Segment Open
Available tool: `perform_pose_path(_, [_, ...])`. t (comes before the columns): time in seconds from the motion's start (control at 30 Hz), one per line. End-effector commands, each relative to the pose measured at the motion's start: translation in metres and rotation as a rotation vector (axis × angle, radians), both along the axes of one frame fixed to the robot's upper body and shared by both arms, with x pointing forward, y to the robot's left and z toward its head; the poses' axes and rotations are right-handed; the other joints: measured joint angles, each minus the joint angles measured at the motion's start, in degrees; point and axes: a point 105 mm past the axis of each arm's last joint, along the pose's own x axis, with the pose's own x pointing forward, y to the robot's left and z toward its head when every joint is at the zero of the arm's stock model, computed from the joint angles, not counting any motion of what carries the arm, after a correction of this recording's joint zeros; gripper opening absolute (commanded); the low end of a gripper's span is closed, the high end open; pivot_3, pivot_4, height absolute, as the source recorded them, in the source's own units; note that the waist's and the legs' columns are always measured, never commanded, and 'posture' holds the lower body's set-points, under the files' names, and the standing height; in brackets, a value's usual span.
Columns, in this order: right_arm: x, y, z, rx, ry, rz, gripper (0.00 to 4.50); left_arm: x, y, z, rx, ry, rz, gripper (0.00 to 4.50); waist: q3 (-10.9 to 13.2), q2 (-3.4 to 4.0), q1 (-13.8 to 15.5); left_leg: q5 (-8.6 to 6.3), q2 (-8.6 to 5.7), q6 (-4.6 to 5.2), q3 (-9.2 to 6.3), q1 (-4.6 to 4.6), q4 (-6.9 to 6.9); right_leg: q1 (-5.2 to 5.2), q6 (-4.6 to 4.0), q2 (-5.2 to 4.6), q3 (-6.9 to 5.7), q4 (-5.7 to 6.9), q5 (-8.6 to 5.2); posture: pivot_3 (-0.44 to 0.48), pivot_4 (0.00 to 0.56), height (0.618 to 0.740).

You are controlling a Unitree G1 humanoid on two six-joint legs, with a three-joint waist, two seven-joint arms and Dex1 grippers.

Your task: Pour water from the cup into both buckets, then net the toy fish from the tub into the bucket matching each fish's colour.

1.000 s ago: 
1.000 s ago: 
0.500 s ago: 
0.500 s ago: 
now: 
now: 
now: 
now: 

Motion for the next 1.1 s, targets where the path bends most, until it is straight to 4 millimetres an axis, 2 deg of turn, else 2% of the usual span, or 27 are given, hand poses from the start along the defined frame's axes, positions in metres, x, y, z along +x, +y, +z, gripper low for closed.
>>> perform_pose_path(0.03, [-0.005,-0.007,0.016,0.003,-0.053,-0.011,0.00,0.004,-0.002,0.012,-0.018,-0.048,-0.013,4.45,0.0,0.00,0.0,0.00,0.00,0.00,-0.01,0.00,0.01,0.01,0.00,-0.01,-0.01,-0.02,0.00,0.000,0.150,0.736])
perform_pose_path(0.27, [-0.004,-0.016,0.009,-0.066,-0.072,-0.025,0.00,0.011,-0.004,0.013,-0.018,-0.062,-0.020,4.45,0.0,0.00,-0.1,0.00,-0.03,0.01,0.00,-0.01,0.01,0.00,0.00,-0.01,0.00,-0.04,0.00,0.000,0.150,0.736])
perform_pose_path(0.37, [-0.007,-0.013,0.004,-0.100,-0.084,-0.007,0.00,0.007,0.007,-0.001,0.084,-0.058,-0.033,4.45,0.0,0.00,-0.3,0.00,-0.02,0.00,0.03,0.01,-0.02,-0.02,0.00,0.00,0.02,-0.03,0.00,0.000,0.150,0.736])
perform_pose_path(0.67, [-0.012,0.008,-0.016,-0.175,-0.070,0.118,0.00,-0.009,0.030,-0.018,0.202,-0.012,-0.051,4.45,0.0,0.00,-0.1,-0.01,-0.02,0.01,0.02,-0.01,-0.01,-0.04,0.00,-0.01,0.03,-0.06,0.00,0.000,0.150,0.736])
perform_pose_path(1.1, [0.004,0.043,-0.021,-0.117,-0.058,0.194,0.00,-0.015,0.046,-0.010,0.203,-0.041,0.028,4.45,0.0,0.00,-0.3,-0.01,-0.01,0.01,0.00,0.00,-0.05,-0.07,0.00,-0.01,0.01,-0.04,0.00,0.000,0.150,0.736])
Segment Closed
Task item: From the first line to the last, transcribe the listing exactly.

Answer below:
Available tool: `perform_pose_path(_, [_, ...])`. t (comes before the columns): time in seconds from the motion's start (control at 30 Hz), one per line. End-effector commands, each relative to the pose measured at the motion's start: translation in metres and rotation as a rotation vector (axis × angle, radians), both along the axes of one frame fixed to the robot's upper body and shared by both arms, with x pointing forward, y to the robot's left and z toward its head; the poses' axes and rotations are right-handed; the other joints: measured joint angles, each minus the joint angles measured at the motion's start, in degrees; point and axes: a point 105 mm past the axis of each arm's last joint, along the pose's own x axis, with the pose's own x pointing forward, y to the robot's left and z toward its head when every joint is at the zero of the arm's stock model, computed from the joint angles, not counting any motion of what carries the arm, after a correction of this recording's joint zeros; gripper opening absolute (commanded); the low end of a gripper's span is closed, the high end open; pivot_3, pivot_4, height absolute, as the source recorded them, in the source's own units; note that the waist's and the legs' columns are always measured, never commanded, and 'posture' holds the lower body's set-points, under the files' names, and the standing height; in brackets, a value's usual span.
Columns, in this order: right_arm: x, y, z, rx, ry, rz, gripper (0.00 to 4.50); left_arm: x, y, z, rx, ry, rz, gripper (0.00 to 4.50); waist: q3 (-10.9 to 13.2), q2 (-3.4 to 4.0), q1 (-13.8 to 15.5); left_leg: q5 (-8.6 to 6.3), q2 (-8.6 to 5.7), q6 (-4.6 to 5.2), q3 (-9.2 to 6.3), q1 (-4.6 to 4.6), q4 (-6.9 to 6.9); right_leg: q1 (-5.2 to 5.2), q6 (-4.6 to 4.0), q2 (-5.2 to 4.6), q3 (-6.9 to 5.7), q4 (-5.7 to 6.9), q5 (-8.6 to 5.2); posture: pivot_3 (-0.44 to 0.48), pivot_4 (0.00 to 0.56), height (0.618 to 0.740).

You are controlling a Unitree G1 humanoid on two six-joint legs, with a three-joint waist, two seven-joint arms and Dex1 grippers.

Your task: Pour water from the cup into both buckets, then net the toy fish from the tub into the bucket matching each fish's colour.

1.000 s ago: 
1.000 s ago: 
0.500 s ago: 
0.500 s ago: 
now: 
now: 
now: 
now: 

Motion for the next 1.1 s, targets where the path bends most, until it is straight to 4 millimetres an axis, 2 deg of turn, else 2% of the usual span, or 27 are given, hand poses from the start along the defined frame's axes, positions in metres, x, y, z along +x, +y, +z, gripper low for closed.
>>> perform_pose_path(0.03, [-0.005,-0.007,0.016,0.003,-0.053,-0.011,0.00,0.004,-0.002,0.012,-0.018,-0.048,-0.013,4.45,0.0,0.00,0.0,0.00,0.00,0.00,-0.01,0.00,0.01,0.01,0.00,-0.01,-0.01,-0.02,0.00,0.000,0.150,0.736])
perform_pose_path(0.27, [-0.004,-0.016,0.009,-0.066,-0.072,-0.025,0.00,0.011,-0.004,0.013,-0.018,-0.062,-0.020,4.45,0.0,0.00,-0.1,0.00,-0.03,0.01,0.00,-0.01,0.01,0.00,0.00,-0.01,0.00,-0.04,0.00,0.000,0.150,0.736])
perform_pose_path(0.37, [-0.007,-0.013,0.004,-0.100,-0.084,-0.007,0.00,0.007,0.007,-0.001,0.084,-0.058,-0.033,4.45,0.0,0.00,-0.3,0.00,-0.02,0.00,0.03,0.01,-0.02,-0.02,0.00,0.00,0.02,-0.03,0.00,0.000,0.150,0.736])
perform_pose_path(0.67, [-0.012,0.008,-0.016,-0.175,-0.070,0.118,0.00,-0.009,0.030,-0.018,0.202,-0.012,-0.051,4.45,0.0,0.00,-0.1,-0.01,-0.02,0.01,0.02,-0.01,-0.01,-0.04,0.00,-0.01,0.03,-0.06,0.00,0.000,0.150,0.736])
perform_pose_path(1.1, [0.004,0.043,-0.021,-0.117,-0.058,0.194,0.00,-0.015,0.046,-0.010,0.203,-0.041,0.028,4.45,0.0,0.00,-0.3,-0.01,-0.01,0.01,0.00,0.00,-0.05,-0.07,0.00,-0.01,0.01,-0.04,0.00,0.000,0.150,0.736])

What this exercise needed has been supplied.